▶ Exercise prompt:
The sole answer should be the number of lines in the material below that hold "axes".

== Data extract ==

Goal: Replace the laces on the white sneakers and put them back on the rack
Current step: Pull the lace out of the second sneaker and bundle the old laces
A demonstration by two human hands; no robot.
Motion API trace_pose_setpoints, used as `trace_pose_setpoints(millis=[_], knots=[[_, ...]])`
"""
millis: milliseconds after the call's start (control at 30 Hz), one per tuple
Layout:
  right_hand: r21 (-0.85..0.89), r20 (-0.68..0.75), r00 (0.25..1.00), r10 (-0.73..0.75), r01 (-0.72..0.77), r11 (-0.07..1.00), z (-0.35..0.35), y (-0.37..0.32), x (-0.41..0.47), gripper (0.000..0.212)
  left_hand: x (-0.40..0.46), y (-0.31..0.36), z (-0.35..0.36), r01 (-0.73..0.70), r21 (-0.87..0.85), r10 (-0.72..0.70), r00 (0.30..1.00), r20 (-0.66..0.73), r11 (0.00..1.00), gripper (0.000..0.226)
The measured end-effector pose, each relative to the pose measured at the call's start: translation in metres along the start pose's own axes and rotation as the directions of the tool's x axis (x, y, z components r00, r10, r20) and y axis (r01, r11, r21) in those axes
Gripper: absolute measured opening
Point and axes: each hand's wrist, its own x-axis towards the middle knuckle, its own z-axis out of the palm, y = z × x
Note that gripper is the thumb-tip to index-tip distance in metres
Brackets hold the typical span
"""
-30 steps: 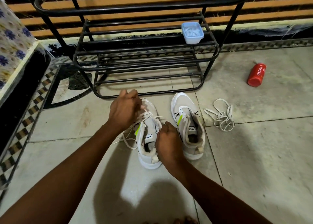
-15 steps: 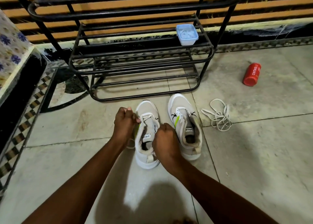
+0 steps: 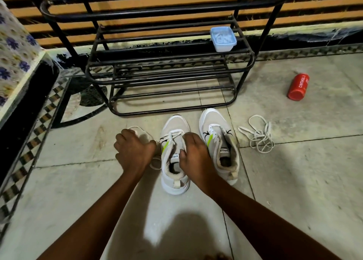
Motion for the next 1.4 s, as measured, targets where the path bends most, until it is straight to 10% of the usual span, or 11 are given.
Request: trace_pose_setpoints(millis=[133,300,433,700,900,1033,1167,1267,1333,1400], knots=[[-0.100,0.175,0.981,-0.078,0.096,0.990,-0.004,-0.002,0.033,0.044,-0.005,-0.001,0.002,-0.071,0.019,0.073,0.992,-0.106,0.997,0.062],[-0.122,0.368,0.929,-0.023,0.073,0.990,-0.013,-0.012,0.071,0.032,0.013,-0.009,0.004,-0.327,-0.439,0.510,0.755,0.412,0.837,0.081],[-0.140,0.436,0.900,-0.015,0.085,0.987,-0.013,-0.015,0.087,0.023,0.014,-0.007,0.009,-0.463,-0.238,0.513,0.669,0.537,0.853,0.108],[-0.202,0.550,0.834,-0.026,0.164,0.966,0.001,-0.003,0.099,0.007,0.004,-0.024,0.023,-0.660,0.028,0.579,0.678,0.454,0.751,0.091],[0.196,0.210,0.955,0.211,-0.252,0.948,0.013,0.017,0.089,0.011,0.001,-0.025,0.026,-0.728,0.141,0.623,0.656,0.425,0.671,0.094],[0.609,0.223,0.804,0.552,-0.557,0.565,0.007,0.016,0.091,0.012,0.000,-0.025,0.028,-0.750,0.156,0.650,0.641,0.408,0.642,0.090],[0.027,0.413,0.910,0.015,-0.029,0.999,-0.008,0.013,0.095,0.006,-0.002,-0.028,0.031,-0.758,0.157,0.676,0.641,0.364,0.633,0.085],[-0.385,0.515,0.839,-0.173,0.407,0.828,-0.019,-0.002,0.098,0.017,-0.005,-0.026,0.033,-0.764,0.202,0.690,0.641,0.336,0.613,0.081],[-0.475,0.504,0.839,-0.203,0.466,0.747,-0.015,-0.005,0.098,0.020,-0.006,-0.025,0.032,-0.768,0.233,0.694,0.640,0.330,0.597,0.081],[-0.351,0.385,0.915,-0.123,0.268,0.897,-0.007,0.005,0.095,0.014,-0.006,-0.025,0.030,-0.774,0.250,0.707,0.633,0.315,0.582,0.081]])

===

▶ Response to the task:
2